Maintained by: NLnet Labs

[Unbound-users] unbound occasionally does not answer

W.C.A. Wijngaards
Fri Sep 18 13:52:16 CEST 2009


Hi Attila,

Could this be because of a feature controlled in util/netevent.c:
#define NUM_UDP_PER_SELECT 100

This causes unbound to approach the UDP socket differently.
By default, it polls every socket for 100 datagrams, but in
your case that can be 8000 'not port 53' sockets.

If every 'not 53' socket has datagrams, this could take a long
time to process them all.  Probably max one (or two)
datagrams on an open port towards the authority servers (due
to port randomisation).  Also, a lot of replies can arrive
at the same time, and thus take a lot of processing.

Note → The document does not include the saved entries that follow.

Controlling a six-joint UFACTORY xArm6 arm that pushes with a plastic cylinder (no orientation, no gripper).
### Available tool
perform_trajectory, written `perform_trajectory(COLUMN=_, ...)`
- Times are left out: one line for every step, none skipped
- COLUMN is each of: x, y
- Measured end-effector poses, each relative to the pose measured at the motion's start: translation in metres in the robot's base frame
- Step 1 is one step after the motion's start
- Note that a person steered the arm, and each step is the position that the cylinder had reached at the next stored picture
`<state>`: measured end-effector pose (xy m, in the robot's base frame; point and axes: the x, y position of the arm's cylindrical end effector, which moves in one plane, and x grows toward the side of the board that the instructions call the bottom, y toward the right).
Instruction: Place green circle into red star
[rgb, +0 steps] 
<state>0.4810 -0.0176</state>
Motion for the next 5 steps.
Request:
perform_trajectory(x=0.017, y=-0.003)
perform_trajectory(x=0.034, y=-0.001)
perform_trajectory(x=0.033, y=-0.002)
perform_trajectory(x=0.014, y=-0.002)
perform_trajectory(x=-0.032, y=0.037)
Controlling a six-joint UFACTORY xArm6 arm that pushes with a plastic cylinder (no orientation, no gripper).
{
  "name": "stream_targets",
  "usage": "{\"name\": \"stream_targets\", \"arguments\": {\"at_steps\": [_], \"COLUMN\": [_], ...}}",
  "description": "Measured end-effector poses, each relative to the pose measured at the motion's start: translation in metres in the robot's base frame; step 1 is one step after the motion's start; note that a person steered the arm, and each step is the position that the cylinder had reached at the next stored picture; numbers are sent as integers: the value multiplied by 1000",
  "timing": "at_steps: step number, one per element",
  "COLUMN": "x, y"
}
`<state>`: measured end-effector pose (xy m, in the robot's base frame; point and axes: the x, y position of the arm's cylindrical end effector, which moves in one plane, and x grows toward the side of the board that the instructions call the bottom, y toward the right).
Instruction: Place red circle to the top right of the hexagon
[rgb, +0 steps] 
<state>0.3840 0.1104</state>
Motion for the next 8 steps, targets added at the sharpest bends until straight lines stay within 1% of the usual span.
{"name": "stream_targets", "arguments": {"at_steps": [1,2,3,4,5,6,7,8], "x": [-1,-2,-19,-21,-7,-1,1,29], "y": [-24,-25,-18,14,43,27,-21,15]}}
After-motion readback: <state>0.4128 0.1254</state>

If you set the value to 1 : this is more portable.  Unbound does
system calls in a more portable way, friendlier to broken
nonblocking IP stacks.

If you set the value to 10000 : this causes unbound to perform
more processing for the port 53 if it has lots of queries
waiting.  Will probably cause unbound to empty the buffer that
is being used, and this may help your dropped packets?

Otherwise, if this value helps at all, perhaps port 53 can be
checked more often than the authority ports are checked...
(But this is a little more tricky to implement).
I'll see if I can send you an experimental patch for that off-list.

Not sure about SO_RCVBUF: if the above works perhaps another
option is better (I do not want to add too many options).
Yeah 256Mb is insane :-)

Threading may help since it uses the IP stack differently.
But I would like it to work without threading.

memcached as cache may work with a python module.  It gets
activated on unbound-cache miss, so the perfect opportunity
to read memcached, let unbound's iterator process the
query otherwise and store the query answer to memcached afterwards.
If you use unbound's DNS query mechanism you can query
memcached nonblocking, but you have to use DNS format to
talk to memcached. (it doesn't check the packet format after
the query, so you can dump arbitrary data there if you want).

Best regards,
    Wouter

On 09/18/2009 01:12 PM, Attila Nagy wrote:
> As I can't turn on query logging (it effectively kills the server), I've

> traced it with ktrace and checked the missing responses there.
> What I can see is the investigated packets (queries) for which there was
> no response, doesn't appear in the trace (but tcpdump sees it), so it
> seems that unbound doesn't even get them.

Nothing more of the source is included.